Goldman’s trading business was a rare bright spot as it benefited from heightened market volatility spurred by the Federal Reserve’s tightening monetary policy.

Revenues from trading in fixed income, currencies and commodities rose 44 percent, while revenues from equities trading declined 5 percent.

Meanwhile, total operating expenses at Goldman rose 11 percent to $8.1 billion in the quarter, a sign of rising costs that Solomon is trying to stem through layoffs.

In the layoffs that began last week, many Goldman employees received little notice and were fired without even receiving any bonuses for their work in 2022, the Financial Times reported.

Staff were reportedly stripped of meetings and phone calls, with their office badges deactivated as they were escorted out of the buildings. The company will also send personal items to the laid-off workers who were out of the office.

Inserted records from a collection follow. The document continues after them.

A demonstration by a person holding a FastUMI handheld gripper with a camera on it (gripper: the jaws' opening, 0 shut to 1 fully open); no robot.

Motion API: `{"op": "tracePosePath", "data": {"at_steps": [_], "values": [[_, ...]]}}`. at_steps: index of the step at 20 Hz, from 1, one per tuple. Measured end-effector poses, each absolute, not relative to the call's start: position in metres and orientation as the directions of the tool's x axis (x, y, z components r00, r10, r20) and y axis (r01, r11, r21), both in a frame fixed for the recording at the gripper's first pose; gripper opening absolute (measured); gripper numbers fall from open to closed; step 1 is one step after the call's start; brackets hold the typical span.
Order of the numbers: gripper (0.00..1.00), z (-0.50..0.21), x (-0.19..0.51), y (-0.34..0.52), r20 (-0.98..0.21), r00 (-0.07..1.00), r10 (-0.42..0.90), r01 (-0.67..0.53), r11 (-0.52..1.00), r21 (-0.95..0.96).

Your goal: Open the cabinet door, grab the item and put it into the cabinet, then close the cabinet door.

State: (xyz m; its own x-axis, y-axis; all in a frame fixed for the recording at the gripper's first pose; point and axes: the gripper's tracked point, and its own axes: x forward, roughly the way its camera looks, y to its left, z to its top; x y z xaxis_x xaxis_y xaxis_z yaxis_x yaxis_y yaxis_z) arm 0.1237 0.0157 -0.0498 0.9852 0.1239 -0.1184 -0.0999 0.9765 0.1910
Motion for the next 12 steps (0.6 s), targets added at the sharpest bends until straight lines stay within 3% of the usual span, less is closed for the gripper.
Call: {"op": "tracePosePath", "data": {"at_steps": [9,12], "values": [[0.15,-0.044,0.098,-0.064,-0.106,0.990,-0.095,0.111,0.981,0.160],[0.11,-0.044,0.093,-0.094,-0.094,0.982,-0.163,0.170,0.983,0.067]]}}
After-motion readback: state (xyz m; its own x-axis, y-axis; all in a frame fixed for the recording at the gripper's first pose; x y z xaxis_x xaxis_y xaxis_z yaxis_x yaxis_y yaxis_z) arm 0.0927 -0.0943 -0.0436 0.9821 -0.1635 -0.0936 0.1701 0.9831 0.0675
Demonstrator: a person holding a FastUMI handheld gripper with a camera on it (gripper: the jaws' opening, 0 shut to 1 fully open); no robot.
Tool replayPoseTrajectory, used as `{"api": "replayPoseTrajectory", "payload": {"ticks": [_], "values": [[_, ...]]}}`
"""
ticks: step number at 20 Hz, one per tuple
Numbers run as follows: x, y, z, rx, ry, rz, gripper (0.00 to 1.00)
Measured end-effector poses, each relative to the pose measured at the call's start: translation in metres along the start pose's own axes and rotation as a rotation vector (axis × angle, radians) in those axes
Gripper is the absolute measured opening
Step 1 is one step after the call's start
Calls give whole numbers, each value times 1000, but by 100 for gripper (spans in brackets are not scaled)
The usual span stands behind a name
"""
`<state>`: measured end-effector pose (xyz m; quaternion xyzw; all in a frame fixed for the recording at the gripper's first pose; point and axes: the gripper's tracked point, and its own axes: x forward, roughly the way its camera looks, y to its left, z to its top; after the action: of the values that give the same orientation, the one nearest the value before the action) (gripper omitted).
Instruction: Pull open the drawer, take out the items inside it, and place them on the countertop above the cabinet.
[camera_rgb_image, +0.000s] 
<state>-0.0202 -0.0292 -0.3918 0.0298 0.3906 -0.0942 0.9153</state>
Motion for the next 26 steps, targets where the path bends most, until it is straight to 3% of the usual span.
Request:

Goldman Sachs' workforce grew to 49,100 last year.  Even if the company were to lay off 3,200, it will still have more employees than it will in 2021

Goldman Sachs’ workforce grew to 49,100 last year. Even if the company were to lay off 3,200, it will still have more employees than it will in 2021

1673536420 822 Goldman Sachs has cut 3200 jobs and given some workers 1673536423 694 Goldman Sachs has cut 3200 jobs and given some workers

The investment banking giant reportedly planned to lay off around 6.5 percent of its 49,000 employees.

“We know this is a difficult time for people leaving the company,” Goldman Sachs said in a statement. “We are grateful for the contributions of all our employees and offer support to ease their transitions.

‘Our focus now is on properly sizing the company for the opportunities ahead in a challenging macroeconomic environment.’

About a third of those laid off were from investment banking and global markets, and some of the laid-off employees also relied on the job for their visas.

Shilpi Soni, a former software engineer at the company, said that after being booted out of the company, she was desperate for a new job so she could stay in the US.

“I just want to share how quickly life can be turned upside down,” she wrote on LinkedIn. “I am proud to be the first person in my family to pursue a Masters in a foreign country.

“Coming from a rural family, it was a roller coaster of overcoming social and financial limitations to get here. Knowing where I started hurts to be fired.